SchemaCrawler: Free database schema discovery and comprehension tool

Zaheer · on Dec 30, 2018

For those interested in this space, AWS Glue Crawler does schema discovery on databases as well as data stored in S3: https://aws.amazon.com/glue/

Disclosure: I work on AWS Glue

sbr464 · on Dec 30, 2018

Curious, does AWS Glue or SchemaCrawler do any type inference past basic data types? Such as string analysis to automatically mark fields as a shipping tracking number, IP address, ISO country/city, correct date format, etc?

pklee · on Dec 30, 2018

We use this to impute the schema. Has anyone thought about taking this creating something like an open-source TAMR ? Would love to hear ideas around it if someone has.

prepend · on Dec 30, 2018

TAMR is a neat tool, but what is the price? I’m wary of tools that require a demo to even understand if this is a $1M tool or $100M tool.

I’m interested in sustainable ways to map out data across the enterprise. But the vendor space is hard, for me, to analyze at a green fields level because it’s full of pretty heavy tools that require implementation and consulting just to set up. I was unaware of TAMR until your post but tried to go through Gartner’s analysis looking at data management platforms.

Are there even any open source tools or communities in this space. For example, I started looking at Talend’s metadata mgmt oss stack for eval as to whether it’s something that would help me, but gave up after their demos wouldn’t run in a few environments I tried.

pklee · on Dec 30, 2018

Do not know the cost point of TAMR. Aware that it is expensive. There are a couple of tools that come to mind, metacat (as someone pointed out), wherehows (linkedin), apache atlas (not sure who contributed). The issue is also to look at not just RDBMS but also RDF, Graph and then abstract it through a semantic layer.

dsimms · on Dec 30, 2018

I've never used TAMR, but how about https://github.com/Netflix/metacat?

pklee · on Dec 30, 2018

I have not used it, I have heard of it. Have you used it, would love to get your ideas / thoughts on it.

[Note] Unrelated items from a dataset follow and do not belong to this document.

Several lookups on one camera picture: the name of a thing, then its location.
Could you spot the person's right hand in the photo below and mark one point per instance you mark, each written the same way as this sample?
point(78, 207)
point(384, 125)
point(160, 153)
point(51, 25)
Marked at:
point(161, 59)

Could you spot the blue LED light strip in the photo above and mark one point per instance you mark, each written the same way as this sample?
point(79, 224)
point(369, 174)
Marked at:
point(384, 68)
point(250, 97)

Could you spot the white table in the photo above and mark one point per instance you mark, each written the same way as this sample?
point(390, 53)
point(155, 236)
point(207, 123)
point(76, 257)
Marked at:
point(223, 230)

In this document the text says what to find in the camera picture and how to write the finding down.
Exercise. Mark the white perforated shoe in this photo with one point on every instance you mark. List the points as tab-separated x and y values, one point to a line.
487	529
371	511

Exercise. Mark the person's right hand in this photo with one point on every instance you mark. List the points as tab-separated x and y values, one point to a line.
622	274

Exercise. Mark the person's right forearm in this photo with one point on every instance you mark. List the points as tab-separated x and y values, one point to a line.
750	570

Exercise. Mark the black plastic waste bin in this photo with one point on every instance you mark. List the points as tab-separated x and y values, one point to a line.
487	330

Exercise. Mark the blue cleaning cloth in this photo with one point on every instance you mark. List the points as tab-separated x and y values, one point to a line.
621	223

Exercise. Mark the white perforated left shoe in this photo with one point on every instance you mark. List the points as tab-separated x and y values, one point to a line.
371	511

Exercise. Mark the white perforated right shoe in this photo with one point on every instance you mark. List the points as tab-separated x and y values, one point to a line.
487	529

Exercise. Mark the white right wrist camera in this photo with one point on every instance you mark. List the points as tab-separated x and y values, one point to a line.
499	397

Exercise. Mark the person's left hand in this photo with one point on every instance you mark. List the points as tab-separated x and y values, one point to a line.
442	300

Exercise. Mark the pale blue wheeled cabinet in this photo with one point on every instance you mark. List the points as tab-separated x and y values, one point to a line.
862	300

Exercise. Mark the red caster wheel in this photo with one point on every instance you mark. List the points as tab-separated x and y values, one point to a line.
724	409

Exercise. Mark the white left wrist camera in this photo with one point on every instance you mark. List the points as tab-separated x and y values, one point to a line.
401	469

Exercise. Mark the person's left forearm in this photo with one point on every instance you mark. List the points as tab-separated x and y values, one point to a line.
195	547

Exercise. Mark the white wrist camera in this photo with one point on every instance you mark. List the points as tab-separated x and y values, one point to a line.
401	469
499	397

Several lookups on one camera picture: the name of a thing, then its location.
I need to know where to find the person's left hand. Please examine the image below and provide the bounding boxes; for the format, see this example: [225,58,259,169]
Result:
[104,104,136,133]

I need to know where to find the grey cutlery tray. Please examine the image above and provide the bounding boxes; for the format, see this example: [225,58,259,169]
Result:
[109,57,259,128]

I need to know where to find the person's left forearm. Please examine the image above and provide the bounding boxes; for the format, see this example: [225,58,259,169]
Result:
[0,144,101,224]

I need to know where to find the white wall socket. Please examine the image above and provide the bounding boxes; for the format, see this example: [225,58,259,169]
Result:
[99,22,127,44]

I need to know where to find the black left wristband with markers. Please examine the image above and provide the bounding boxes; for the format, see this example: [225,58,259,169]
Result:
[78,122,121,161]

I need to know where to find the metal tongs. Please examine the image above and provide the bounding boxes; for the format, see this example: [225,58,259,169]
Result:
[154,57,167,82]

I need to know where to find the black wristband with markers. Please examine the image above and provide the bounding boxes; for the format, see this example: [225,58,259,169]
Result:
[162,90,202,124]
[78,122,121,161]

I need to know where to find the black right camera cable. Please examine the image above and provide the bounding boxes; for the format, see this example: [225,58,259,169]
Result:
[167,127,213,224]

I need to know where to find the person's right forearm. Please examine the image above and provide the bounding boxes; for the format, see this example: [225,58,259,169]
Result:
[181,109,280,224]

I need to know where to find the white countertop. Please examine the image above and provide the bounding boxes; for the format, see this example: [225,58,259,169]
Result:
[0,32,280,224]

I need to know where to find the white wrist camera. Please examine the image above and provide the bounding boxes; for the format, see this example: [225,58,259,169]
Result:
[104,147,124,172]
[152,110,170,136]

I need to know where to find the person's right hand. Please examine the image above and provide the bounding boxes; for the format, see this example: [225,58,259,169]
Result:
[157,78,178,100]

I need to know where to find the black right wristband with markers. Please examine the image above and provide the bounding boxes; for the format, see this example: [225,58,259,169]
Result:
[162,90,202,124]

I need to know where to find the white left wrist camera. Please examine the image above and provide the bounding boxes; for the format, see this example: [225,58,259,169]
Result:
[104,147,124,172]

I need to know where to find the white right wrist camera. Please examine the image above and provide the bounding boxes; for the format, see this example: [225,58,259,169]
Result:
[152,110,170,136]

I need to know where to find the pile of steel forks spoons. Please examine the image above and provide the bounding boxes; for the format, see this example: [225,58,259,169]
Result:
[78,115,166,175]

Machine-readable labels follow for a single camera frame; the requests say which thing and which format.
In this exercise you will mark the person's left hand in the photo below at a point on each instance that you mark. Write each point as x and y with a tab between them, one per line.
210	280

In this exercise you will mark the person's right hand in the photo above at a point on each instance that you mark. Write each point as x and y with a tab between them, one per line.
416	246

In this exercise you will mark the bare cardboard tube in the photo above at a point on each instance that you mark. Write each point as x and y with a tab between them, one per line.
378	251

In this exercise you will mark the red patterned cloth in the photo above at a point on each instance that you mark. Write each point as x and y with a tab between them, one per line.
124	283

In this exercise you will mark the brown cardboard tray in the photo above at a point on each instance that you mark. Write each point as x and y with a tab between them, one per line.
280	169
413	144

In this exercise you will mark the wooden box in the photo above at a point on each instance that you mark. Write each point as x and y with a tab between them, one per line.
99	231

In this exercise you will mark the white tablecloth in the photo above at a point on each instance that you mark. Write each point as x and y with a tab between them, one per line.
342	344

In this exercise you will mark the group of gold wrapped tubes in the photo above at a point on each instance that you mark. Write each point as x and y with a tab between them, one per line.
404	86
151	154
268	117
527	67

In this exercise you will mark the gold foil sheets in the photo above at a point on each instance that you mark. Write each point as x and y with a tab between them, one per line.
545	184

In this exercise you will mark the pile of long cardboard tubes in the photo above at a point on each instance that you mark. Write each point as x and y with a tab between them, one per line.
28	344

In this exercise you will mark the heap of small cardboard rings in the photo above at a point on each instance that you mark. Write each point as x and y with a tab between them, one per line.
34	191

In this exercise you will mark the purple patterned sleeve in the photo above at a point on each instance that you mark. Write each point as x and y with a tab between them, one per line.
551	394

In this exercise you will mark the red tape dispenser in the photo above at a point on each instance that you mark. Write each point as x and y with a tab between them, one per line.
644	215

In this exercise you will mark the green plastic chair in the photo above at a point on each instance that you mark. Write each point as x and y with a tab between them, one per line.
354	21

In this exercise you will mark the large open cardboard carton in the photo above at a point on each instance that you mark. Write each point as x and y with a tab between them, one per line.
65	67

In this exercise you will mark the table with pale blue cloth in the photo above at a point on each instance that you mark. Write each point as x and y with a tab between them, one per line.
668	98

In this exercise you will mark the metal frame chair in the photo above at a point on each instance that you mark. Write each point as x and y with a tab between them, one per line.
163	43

Something1234 · on Dec 30, 2018

What is TAMR?

pklee · on Dec 30, 2018

https://www.tamr.com/ - Metadata management for the enterprise as I understand it.

arkh · on Dec 30, 2018

Their sells team must be good to manage to get a french bank with this name: tamr would be read as "ta mère" (your mom) which is usually used alone only for cursing.

zahreeley · on Dec 30, 2018

I would love to contribute

sbuttgereit · on Dec 30, 2018

I'm currently using: http://schemaspy.org/ and I also used its predecessor.

There are certainly warts, and they seem to be Oracle first, but on the whole I get a reasonable documentation experience out of it.

mmsimanga · on Dec 30, 2018

I also use Schemaspy. Two things I like about Schemaspy 1) Recognises markdown in your database comment field. 2) you can merge documentation in a text file with metadata from your database. It's a neat way of keeping database documentation.

blr246 · on Dec 31, 2018

This is a great tool. We use it to generate an Entity Relationship Diagram from our canonical DDL file checked into our repo.

Here's the basic recipe:

  1. Spin up a fresh Postgres instance on Docker using -P to claim an available ephemeral TCP port
  2. Use `docker inspect` to read the Postgres port
  3. Run DDL script on the fresh instance
  4. Run SchemaCrawler Docker container using --network host option so it can connect to Postgres
     and using -v so it can save a schema image to the host filesystem

This entire process is a `/bin` script checked into our repo, so we can update `/doc/db-schema.png` any time. It takes about 15s total since we have to pause for the Postgres instance to come online.

karmakaze · on Dec 30, 2018

I'd also used wwwsqldesigner[0] (possibly a different fork) with some custom hacks to infer relationships by naming where foreign keys were not present. It produced a quick ERD for getting started on a project. Always wanted a more complete (non-PHP) version of this tool and perhaps there is one in these comments.

[0] https://github.com/ondras/wwwsqldesigner

btgeekboy · on Dec 31, 2018

This tool is fantastic. In a previous life, I used it to dynamically analyze and extract users from a multi-tenant database and determine the proper sort order for reinsertion in a different database on a potentially different (JDBC-compatible) platform.

alexashka · on Dec 30, 2018

What can this tool do? Download it and run -h to find out.

One can only wonder why any javascript library of the week has better docs.

bdcravens · on Dec 30, 2018

Quite a bit of detail in terms of command line options, etc, under Features menu. Could be better organized, but I don't think it's as bad as you suggested.

ziont · on Dec 30, 2018

How is this different from a web crawler?

bdcravens · on Dec 30, 2018

Similarity really is only the name. Web crawlers scrape web pages and follow links to find additional pages to scrape. A tool like this inspects your database and determines your schema, relationships, etc.